Así, estas son algunas de las cosas que todo infante debería hacer antes de los 3 años.

Hacer una guerra con papá
Por lo general, estas terminan con ambos muertos de la risa revolcándose en el suelo. Esto sirve para que el pequeño aprenda a controlar su fuerza y a estimular la creatividad.

Ponerse una peluca de tallarines
Esto es parte del crecimiento y no se preocupen que algún día acabará, pero mientras tanto, paciencia, porque tu hijo está aprendiendo a comer.

Jugar con barro y agua
La mejor manera de disfrutar es permitir que tu hijo se manche. Dales libertad para que se aleje de ti (dentro de unos límites) y explore.

Regalonear juntos
Busca cualquier oportunidad para demostrarle física y emocionalmente lo mucho que lo quieres. Los besos, abrazos, cosquillas, caricias, una siesta abrazados… nada más placentero que regalonear sin necesidad de palabras.

Aprender canciones
Bailen y escuchen distintos estilos y ritmos musicales. Eso le ayudará a desarrollar la pulsación interna. Si además lo dejas que cante y lo haces con él, contribuirás a su adquisición del lenguaje.
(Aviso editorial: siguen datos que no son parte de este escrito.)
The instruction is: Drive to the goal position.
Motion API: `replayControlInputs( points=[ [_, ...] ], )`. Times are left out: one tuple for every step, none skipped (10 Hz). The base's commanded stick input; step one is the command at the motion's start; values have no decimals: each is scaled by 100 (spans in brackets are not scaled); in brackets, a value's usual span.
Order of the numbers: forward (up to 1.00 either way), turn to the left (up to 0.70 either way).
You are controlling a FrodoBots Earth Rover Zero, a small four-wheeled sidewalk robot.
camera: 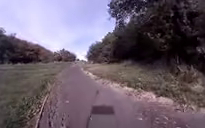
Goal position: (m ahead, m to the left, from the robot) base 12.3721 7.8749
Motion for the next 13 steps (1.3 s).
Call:
replayControlInputs(
  points=[
    [85,0],
    [85,0],
    [85,0],
    [85,0],
    [85,0],
    [85,0],
    [85,0],
    [85,0],
    [85,0],
    [85,4],
    [85,27],
    [85,34],
    [85,34]
  ],
)
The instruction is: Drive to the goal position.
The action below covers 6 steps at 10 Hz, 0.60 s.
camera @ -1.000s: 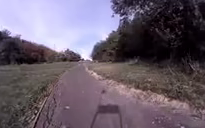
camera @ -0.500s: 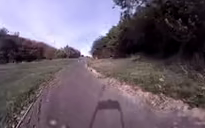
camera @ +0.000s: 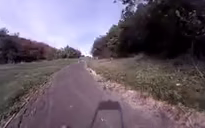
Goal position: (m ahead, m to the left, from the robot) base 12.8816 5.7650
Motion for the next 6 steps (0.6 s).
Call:
replayControlInputs(
  points=[
    [85,34],
    [85,34],
    [85,34],
    [85,34],
    [85,34],
    [85,34]
  ],
)
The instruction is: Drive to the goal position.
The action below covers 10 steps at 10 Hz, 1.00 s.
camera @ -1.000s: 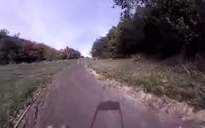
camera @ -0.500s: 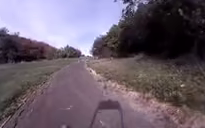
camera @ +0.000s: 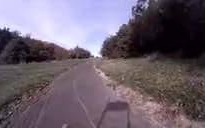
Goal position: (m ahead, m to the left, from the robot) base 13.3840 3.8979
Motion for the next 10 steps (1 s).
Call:
replayControlInputs(
  points=[
    [85,34],
    [85,34],
    [85,34],
    [85,34],
    [85,34],
    [85,31],
    [85,0],
    [85,0],
    [85,0],
    [85,0]
  ],
)
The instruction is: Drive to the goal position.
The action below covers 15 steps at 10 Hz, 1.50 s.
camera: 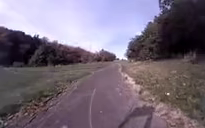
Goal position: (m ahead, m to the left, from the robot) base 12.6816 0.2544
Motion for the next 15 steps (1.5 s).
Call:
replayControlInputs(
  points=[
    [85,0],
    [85,0],
    [85,0],
    [85,0],
    [85,0],
    [85,0],
    [85,0],
    [85,0],
    [85,0],
    [85,0],
    [85,0],
    [85,0],
    [85,0],
    [85,0],
    [85,0]
  ],
)
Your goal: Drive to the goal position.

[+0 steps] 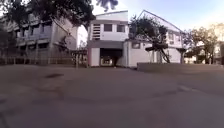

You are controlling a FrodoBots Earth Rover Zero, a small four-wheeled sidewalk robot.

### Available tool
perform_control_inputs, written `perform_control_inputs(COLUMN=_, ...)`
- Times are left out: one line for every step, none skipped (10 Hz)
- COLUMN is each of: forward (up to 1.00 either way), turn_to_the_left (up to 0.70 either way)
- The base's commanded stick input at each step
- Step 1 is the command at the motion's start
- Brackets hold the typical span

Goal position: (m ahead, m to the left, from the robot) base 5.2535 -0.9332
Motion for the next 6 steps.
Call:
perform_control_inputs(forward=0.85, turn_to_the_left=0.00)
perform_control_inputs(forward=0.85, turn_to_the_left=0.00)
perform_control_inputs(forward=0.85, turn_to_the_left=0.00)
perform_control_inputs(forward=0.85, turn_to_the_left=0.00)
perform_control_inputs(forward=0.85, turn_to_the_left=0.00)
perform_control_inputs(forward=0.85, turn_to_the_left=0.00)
Dar vueltas hasta caerse de poto
Esto le servirá para tener más control sobre su equilibrio y le será muy útil en el futuro para aprender a subir y bajar escaleras.

Bañarse con la mamá
Para una guagua, el contacto piel con piel en el agua a temperatura corporal es como volver al útero.

Construir un club
Ya sea con palos, hojas o cosas que saque de la casa, permítele a tu hijo esconderse y hacer volar su imaginación creando refugios caseros.

Subir árboles
Aunque le cueste, anímalo a que lo siga intentando y celébrale su acción cuando lo logre.

Observar bichos
Enséñale a respetar las plantas y los animales.
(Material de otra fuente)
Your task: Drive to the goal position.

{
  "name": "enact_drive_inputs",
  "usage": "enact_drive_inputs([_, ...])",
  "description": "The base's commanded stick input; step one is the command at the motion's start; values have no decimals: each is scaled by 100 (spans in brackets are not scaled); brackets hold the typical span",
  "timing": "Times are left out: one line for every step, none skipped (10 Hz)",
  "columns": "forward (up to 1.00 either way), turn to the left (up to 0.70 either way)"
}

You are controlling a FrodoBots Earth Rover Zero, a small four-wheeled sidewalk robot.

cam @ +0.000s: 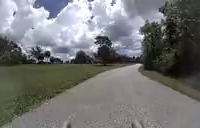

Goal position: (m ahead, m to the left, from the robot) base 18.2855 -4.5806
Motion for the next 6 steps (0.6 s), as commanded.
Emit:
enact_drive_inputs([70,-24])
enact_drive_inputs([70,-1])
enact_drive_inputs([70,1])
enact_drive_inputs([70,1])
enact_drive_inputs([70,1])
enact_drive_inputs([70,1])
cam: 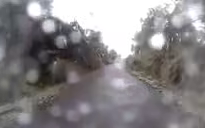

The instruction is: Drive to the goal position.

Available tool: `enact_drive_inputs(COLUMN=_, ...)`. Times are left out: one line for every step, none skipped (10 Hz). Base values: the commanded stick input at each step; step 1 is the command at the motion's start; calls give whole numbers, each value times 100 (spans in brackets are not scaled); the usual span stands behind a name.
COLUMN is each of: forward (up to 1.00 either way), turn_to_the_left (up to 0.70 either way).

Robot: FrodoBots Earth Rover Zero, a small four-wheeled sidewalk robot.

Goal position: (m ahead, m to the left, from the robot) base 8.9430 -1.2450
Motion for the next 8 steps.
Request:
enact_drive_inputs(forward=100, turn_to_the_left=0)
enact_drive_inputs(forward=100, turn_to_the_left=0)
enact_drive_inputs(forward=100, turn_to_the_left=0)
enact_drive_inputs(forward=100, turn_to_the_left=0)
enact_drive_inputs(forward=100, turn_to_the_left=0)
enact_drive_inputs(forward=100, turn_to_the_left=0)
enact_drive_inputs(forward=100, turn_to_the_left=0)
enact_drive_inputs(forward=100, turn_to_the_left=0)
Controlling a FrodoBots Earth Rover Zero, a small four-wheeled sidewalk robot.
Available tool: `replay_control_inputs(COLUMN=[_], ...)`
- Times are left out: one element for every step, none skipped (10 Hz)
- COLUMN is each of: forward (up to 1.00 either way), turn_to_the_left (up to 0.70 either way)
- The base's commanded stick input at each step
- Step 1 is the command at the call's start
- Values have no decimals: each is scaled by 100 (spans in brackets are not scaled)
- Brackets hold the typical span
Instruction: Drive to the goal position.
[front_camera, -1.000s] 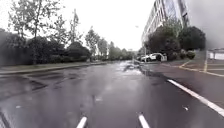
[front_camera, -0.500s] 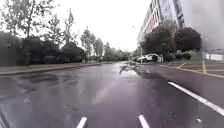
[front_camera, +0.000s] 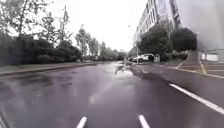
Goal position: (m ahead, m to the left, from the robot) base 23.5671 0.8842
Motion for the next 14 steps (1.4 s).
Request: replay_control_inputs(forward=[70, 70, 70, 70, 70, 70, 70, 70, 70, 70, 70, 70, 70, 70], turn_to_the_left=[0, 0, 0, 0, 0, 0, 0, 0, 0, 0, 0, 0, 0, 0])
Recolectar frutas, semillas, palos y flores
Trata de no guiarlo mucho e intenta disfrutar. De esta manera, no solo le estarás dando un buen ejemplo, sino que además ¡lo pasarás bien!

Relacionarse con otros niños
Jugar con otros pequeños lo obliga a desarrollar habilidades y estrategias. En la casa todo es suyo, en el parque o en la plaza sentirá curiosidad por los juguetes de los demás, pero no querrá que le toquen los suyos. Aquí es cuando aprenderá a compartir.

Cuidar las plantas
Si tienes espacio, armen un pequeño huerto. Los niños aprenden a través de la experiencia y esto le ayudará a fomentar su imaginación, observar y cuidar de algo.

Inventar palabras
Esto pasará en contadas ocasiones y no sucede nada si las incorporan a su lenguaje por un tiempo… Aprovecha de reírte un poco y luego podrás corregirlo.
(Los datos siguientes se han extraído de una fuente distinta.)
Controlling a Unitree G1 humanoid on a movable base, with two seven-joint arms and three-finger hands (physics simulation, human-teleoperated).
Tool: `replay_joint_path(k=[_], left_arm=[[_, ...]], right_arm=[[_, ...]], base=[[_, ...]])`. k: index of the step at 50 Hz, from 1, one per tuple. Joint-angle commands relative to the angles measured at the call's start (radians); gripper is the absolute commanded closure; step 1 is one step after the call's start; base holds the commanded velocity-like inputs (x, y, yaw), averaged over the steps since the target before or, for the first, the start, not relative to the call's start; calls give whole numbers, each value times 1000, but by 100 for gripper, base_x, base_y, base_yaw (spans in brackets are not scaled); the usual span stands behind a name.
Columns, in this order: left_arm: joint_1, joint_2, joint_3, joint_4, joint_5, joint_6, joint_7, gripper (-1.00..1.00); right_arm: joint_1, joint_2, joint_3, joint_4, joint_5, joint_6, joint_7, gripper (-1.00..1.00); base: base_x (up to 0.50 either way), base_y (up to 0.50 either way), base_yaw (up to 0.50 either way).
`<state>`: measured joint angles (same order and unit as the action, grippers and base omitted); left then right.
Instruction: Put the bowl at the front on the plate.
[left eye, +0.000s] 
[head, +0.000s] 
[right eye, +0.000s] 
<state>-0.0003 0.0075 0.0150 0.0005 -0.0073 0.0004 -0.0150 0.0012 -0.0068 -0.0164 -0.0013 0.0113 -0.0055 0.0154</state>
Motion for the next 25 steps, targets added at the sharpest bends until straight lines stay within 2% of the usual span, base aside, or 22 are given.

Escuchar el canto de los pájaros y oler flores
A través de la experiencia de los sentidos vitales, del tacto, el movimiento y el equilibrio, se favorecen las redes y conexiones internas que beneficiarán la óptima maduración biológica, despertando las ganas de aprender y de explorar.

Sacar el instinto animal
El juego sirve para ejercitar los instintos y prepararlos para la vida. Así como los cachorros de los tigres, por ejemplo, juegan por instinto a cazar y a morder, los niños saltan, luchan y corren.

Disfrazarse de superhéroe
No tiene nada de malo que un día tu hijo te acompañe a comprar disfrazado o que arme su escondite en la mitad del living.

Saludar a todos
Con esto el mundo de tu hijo se amplía, adquiere habilidades sociales y se expone a situaciones nuevas. Llévalo a todas partes, cuantas más experiencias tenga en sus primeros años, más preparado estará para lo que viene después.